The company building the most powerful cybersecurity AI in the world keeps leaking its own stuff. Not a great look. But it paradoxically reinforces their core message: software security is hard. If Anthropic — with all their resources and expertise — can’t prevent leaks, what hope does the average enterprise have without AI-powered defenses?

What This Actually Means

There’s a geopolitical dimension too. Anthropic and the Trump administration are locked in a legal battle after the Pentagon labeled the AI lab a supply-chain risk — reportedly in retaliation for Anthropic’s refusal to allow autonomous targeting or surveillance of U.S. citizens.

For the rest of us, the practical implications are significant:

Patch cycles accelerate.
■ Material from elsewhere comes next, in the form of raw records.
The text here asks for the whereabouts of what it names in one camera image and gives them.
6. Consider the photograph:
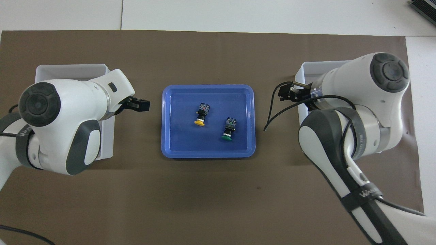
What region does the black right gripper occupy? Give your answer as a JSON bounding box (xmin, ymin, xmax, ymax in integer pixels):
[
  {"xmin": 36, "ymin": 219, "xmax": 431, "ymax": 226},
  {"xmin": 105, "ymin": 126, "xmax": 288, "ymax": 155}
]
[{"xmin": 278, "ymin": 82, "xmax": 312, "ymax": 110}]

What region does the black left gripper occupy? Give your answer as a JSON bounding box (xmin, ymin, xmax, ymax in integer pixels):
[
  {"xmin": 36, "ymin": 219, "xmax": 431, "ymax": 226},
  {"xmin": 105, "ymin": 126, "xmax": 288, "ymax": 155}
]
[{"xmin": 117, "ymin": 97, "xmax": 151, "ymax": 115}]

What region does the yellow push button switch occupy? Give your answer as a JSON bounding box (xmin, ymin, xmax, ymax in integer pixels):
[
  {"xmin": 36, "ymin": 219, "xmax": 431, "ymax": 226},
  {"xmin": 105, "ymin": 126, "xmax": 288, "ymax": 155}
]
[{"xmin": 194, "ymin": 103, "xmax": 210, "ymax": 127}]

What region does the green push button switch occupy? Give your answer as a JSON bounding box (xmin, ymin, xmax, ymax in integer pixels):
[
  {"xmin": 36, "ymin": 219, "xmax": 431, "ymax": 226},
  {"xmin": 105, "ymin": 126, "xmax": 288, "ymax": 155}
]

As AI discovers vulnerabilities faster, software companies face pressure to fix them faster. Expect more frequent updates and less tolerance for unpatched systems.

Open-source software gets a lifeline. That $100M in credits and $4M in donations targets projects that power the internet but run on volunteer effort — like OpenSSL and the Linux kernel. They’ll get security audits they could never afford.
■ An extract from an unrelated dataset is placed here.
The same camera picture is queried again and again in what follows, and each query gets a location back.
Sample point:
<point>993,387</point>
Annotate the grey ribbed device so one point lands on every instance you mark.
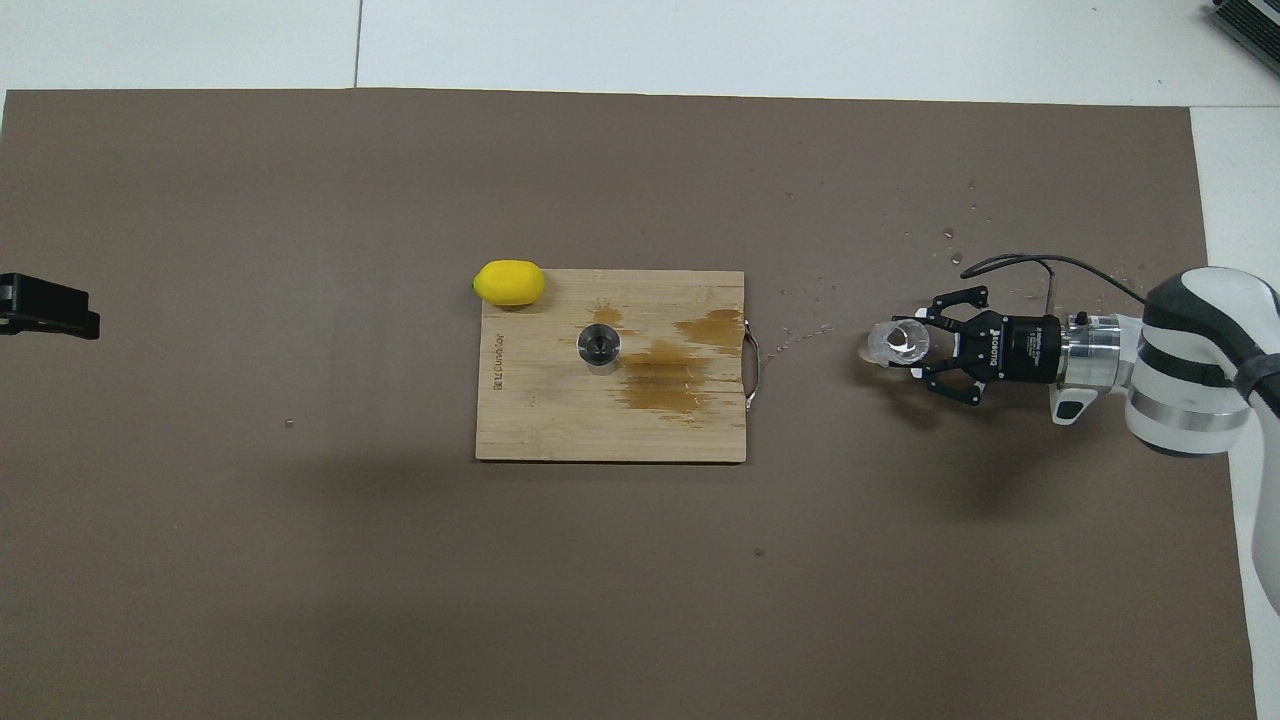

The talent gap narrows. AI won’t replace human security researchers, but it dramatically multiplies their effectiveness. One researcher with Mythos-level tooling does what previously required a team.

The offense-defense balance shifts. Anthropic is giving defenders a head start. But as these capabilities spread, the advantage goes to whoever deploys first — good actor or bad.

AI’s First Real “Too Dangerous to Release” Moment

We’ve heard this rhetoric before. OpenAI said it about GPT-2 in 2019, and that decision aged poorly — the model turned out to be fairly tame. But Mythos feels different. This isn’t about generating text. It’s about a model that finds exploitable vulnerabilities in software hardened for decades, at a speed no human team can match.

Anthropic’s approach — controlled release, industry partnership, proactive disclosure — is arguably the most responsible thing an AI company has done with a genuinely dangerous capability. They’re putting $100M behind a concrete plan to use it for good before the capability inevitably proliferates.

But the clock is ticking. As AI labs race to build more capable models and nation-states invest billions in offensive cyber, this feels less like a one-time event and more like the opening chapter of a new era.

The defenders got a head start. Whether they can keep it is another question entirely.